Learning from Errors
Section 3.2 of Ilyas et al. (2019) shows that training a model on only adversarial errors leads to non-trivial generalization on the original test set. We show that these experiments are a specific case of learning from errors.
A Counterintuitive Result
We take a completely mislabeled training set (without modifying the inputs) and use it to train a model that generalizes to the original test set. We then show that this result, and the results of Ilyas et al. (2019), are a special case of model distillation.
We begin with the following question: what if we took the images in the training set (without any adversarial perturbations) and mislabeled them? Since the inputs are unmodified and mislabeled, intuition says that a model trained on this dataset should not generalize to the correctly-labeled test set. Nevertheless, we show that this intuition fails – a model can generalize.
Two-dimensional Illustration of Model Distillation
We construct a dataset of adversarial examples using a two-dimensional binary classification problem. We generate 32 random two-dimensional data points in [0,1]^2 and assign each point a random binary label. We then train a small feed-forward neural network on these examples, predicting 32/32 of the examples correctly (panel (a) in the Figure below).
Next, we create adversarial examples for the original model using an l∞ ball of radius 0.12. In panel (a) of the Figure above, we display the ϵ-ball around each training point. In panel (b), we show the adversarial examples which cause the model to change its prediction (from correct to incorrect). We train a new feed-forward neural network on this dataset, resulting in the model in panel (c).
Conclusion
Our experiments show that a model can generalize from a mislabeled training set, even if the inputs are unmodified and the labels are incorrect.
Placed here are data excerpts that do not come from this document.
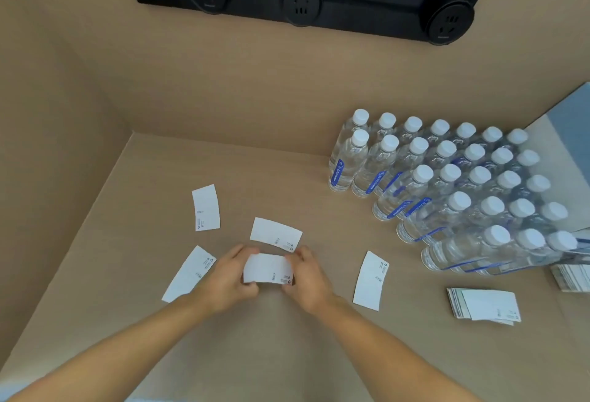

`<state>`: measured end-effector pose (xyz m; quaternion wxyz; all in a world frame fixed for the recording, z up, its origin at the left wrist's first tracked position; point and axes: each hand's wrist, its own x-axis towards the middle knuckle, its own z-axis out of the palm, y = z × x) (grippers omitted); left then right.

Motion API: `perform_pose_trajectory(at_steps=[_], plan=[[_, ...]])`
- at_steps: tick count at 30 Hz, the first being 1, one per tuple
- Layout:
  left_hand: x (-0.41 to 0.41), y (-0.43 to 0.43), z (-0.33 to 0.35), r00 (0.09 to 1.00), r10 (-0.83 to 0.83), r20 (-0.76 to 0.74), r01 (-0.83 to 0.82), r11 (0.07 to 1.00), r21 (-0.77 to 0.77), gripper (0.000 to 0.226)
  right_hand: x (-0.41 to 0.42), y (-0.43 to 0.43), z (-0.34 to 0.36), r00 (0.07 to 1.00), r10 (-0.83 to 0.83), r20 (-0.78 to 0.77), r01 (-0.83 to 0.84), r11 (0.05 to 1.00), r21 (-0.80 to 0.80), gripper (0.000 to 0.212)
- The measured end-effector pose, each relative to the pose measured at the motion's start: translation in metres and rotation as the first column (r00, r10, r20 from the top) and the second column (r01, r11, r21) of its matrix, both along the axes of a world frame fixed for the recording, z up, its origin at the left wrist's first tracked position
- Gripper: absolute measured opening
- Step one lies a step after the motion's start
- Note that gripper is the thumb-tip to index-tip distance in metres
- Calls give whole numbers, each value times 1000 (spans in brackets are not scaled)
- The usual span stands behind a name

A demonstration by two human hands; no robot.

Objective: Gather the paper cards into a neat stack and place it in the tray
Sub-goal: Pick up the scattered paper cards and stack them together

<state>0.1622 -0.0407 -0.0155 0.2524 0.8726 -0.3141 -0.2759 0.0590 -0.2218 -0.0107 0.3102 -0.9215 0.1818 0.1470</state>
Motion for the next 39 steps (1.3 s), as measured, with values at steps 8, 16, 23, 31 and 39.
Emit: perform_pose_trajectory(at_steps=[8, 16, 23, 31, 39], plan=[[64, -19, -3, 975, -172, 142, 167, 985, 49, 67, 41, -24, 5, 998, -40, 55, 46, 993, -105, 52], [95, -45, -9, 903, -334, 271, 288, 937, 197, 66, 56, -30, -10, 992, -117, 40, 122, 980, -159, 46], [99, -47, -22, 897, -362, 253, 304, 921, 242, 63, 60, -26, -20, 987, -156, -39, 147, 975, -165, 41], [104, -46, -33, 929, -350, 121, 336, 934, 119, 59, 58, -22, -25, 966, -247, -73, 241, 967, -88, 42], [98, -52, -37, 981, -196, -4, 196, 980, 15, 56, 58, -24, -33, 954, -299, 2, 299, 954, -11, 50]])
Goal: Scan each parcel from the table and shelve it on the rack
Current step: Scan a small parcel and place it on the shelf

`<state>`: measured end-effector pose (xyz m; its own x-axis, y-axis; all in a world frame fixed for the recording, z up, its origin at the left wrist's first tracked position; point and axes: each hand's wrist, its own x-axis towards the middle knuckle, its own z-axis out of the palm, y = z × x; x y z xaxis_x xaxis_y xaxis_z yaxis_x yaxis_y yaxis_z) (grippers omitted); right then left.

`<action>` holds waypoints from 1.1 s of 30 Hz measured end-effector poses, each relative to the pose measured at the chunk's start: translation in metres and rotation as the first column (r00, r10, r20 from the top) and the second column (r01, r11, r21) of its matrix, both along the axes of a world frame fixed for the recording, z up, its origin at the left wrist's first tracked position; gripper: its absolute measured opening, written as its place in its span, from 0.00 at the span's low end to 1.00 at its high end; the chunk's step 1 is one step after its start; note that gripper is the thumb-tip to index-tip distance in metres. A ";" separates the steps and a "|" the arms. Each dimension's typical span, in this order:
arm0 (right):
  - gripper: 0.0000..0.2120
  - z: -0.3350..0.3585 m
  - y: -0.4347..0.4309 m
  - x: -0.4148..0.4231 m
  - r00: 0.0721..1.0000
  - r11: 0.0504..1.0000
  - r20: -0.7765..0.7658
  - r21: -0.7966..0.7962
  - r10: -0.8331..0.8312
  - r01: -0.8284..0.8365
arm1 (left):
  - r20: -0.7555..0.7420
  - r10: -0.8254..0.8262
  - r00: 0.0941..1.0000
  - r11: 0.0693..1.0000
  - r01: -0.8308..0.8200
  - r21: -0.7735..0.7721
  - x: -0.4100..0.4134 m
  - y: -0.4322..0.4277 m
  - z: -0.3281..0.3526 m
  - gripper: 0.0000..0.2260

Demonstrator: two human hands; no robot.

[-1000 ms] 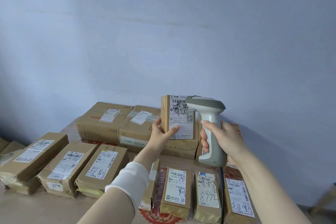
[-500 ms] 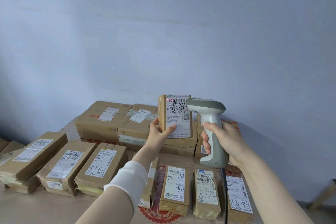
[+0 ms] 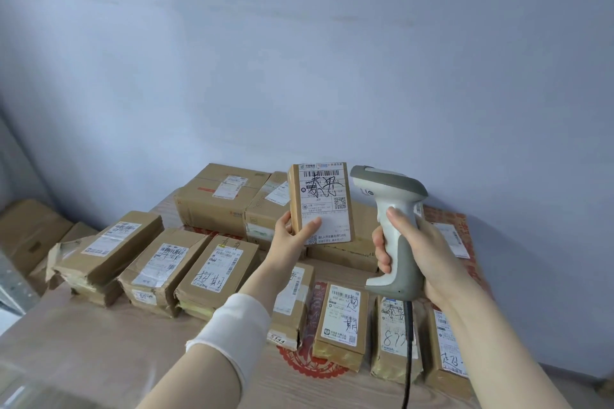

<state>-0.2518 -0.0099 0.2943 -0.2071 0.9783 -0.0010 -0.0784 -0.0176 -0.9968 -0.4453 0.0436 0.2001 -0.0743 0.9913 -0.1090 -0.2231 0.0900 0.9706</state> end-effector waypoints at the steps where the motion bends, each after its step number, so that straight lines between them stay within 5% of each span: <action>1: 0.12 -0.003 0.000 -0.006 1.000 1.000 -0.025 -0.011 0.011 -0.011 | 0.008 0.029 1.000 1.000 -0.029 0.000 -0.008 -0.005 -0.004 0.55; 12: 0.15 -0.017 -0.022 -0.145 0.972 0.967 -0.101 -0.121 0.214 -0.226 | 0.061 0.322 0.945 0.947 -0.321 -0.013 -0.148 -0.103 -0.008 0.28; 16: 0.18 -0.012 -0.050 -0.222 0.949 0.946 -0.114 -0.109 0.293 -0.305 | 0.042 0.420 0.907 0.907 -0.421 0.022 -0.224 -0.153 0.003 0.35; 20: 0.21 -0.009 -0.078 -0.313 0.932 0.929 -0.117 -0.106 0.343 -0.355 | 0.074 0.481 0.874 0.875 -0.484 0.026 -0.309 -0.202 0.009 0.18; 31: 0.14 0.006 -0.092 -0.507 0.872 0.872 -0.111 -0.067 0.477 -0.486 | 0.132 0.639 0.758 0.763 -0.646 0.010 -0.478 -0.250 0.012 0.20; 33: 0.14 0.010 -0.080 -0.535 0.858 0.860 -0.099 -0.038 0.504 -0.509 | 0.131 0.679 0.723 0.726 -0.687 0.030 -0.501 -0.244 0.014 0.27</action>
<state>-0.7867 -0.0903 0.3039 -0.6761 0.7366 -0.0176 -0.1240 -0.1373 -0.9827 -0.9459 -0.2008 0.2144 -0.7267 0.6812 -0.0882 -0.2956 -0.1942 0.9354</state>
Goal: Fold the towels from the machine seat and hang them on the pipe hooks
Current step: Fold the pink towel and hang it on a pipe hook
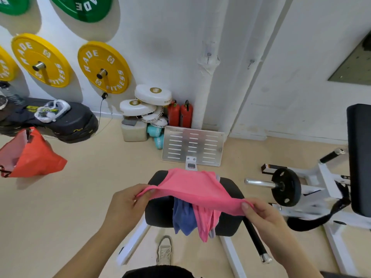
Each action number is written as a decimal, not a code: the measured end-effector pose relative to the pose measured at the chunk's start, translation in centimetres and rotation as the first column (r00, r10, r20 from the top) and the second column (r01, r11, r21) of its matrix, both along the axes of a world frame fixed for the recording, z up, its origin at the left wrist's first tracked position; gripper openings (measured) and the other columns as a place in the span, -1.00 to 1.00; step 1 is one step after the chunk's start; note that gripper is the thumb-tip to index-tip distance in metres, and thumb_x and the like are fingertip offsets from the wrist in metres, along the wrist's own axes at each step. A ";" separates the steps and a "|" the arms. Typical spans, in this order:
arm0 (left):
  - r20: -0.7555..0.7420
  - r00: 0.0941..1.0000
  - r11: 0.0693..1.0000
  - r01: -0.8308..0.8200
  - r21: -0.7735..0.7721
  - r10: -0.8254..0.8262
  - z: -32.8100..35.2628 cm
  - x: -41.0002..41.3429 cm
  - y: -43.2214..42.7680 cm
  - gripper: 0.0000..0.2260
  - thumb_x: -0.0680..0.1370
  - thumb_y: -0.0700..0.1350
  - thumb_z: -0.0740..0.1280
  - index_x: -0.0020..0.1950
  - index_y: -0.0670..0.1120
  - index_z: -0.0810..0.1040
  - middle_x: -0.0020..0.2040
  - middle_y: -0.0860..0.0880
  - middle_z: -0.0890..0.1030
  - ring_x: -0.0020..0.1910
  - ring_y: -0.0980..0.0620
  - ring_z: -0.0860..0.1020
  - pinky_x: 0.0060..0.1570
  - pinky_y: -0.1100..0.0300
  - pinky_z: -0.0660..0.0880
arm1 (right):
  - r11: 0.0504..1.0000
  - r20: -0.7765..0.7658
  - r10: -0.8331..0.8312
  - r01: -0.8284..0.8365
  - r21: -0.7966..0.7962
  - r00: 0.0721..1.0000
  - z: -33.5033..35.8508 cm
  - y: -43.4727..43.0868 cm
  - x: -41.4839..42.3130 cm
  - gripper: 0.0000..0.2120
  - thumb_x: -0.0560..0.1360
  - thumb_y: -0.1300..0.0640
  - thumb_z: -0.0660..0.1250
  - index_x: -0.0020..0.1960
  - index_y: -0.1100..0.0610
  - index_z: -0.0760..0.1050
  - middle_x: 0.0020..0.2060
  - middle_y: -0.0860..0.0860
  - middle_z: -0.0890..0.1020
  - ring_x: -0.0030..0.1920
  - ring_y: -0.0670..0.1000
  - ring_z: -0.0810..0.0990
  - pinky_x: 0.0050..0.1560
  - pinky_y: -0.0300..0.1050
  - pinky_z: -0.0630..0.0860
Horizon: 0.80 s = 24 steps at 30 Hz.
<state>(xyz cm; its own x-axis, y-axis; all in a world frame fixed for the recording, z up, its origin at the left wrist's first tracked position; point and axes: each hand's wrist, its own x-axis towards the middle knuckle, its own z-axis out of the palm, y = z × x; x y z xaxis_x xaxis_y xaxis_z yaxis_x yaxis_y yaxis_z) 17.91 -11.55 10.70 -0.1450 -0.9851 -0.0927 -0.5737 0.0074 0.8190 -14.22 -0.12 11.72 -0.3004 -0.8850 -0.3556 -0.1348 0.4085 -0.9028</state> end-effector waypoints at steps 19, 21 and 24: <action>0.089 0.996 0.992 0.016 0.127 -0.028 -4.3 3.1 11.9 -0.61 0.61 0.12 0.32 -0.24 -0.16 0.54 -0.40 -0.04 0.48 -0.43 0.14 0.37 -0.34 0.18 0.32 | 0.996 0.040 -0.078 0.077 0.034 0.996 -4.2 12.1 4.0 -0.80 0.66 0.06 0.27 0.01 0.05 0.67 -0.10 0.07 0.72 -0.10 0.01 0.65 -0.06 -0.07 0.54; 0.111 0.991 0.986 0.051 0.160 -0.070 -4.7 2.6 10.9 -0.63 0.62 0.12 0.31 -0.25 -0.11 0.54 -0.41 0.06 0.45 -0.42 0.16 0.37 -0.33 0.20 0.32 | 0.995 0.029 -0.090 0.089 0.045 0.996 -4.3 10.9 3.9 -0.80 0.67 0.06 0.26 0.05 0.04 0.66 -0.07 0.04 0.73 -0.05 0.03 0.68 -0.06 -0.04 0.59; 0.094 0.987 0.972 0.111 0.206 -0.133 -4.9 1.6 8.4 -0.79 0.66 0.06 0.24 -0.08 0.11 0.62 -0.25 0.10 0.60 -0.24 0.12 0.52 -0.22 0.17 0.42 | 0.991 -0.017 -0.119 0.120 0.060 0.993 -5.3 8.4 3.3 -0.80 0.67 0.02 0.26 0.01 -0.02 0.65 -0.02 0.08 0.71 0.09 0.17 0.64 0.15 0.24 0.58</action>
<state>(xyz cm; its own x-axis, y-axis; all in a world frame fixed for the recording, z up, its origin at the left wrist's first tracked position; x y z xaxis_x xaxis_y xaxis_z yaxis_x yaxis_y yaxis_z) 19.53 -3.14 5.76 -0.2415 -0.9207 -0.3065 -0.6627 -0.0742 0.7452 -10.94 8.31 6.39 -0.4078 -0.8194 -0.4028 -0.0934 0.4763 -0.8743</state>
This is a special case of model distillation, where information about the original model is “leaked” into the mislabeled examples.
FAQs
Q: Why does this happen?
A: This phenomenon is a result of model distillation, where information about the original model is “leaked” into the mislabeled examples.
Q: Is this a problem?
A: No, this is not a problem. In fact, it shows that a model can generalize from a mislabeled training set, which can be useful in certain situations.
Q: Can this be used for good or bad?
A: This phenomenon can be used for both good and bad. For example, it can be used to train a model on a small dataset and then fine-tune it on a larger dataset, or it can be used to create a backdoor in a model.
Q: Is this a new phenomenon?
A: No, this phenomenon has been studied before in the context of model distillation. However, our experiments show that it can also occur in the context of mislabeled training sets.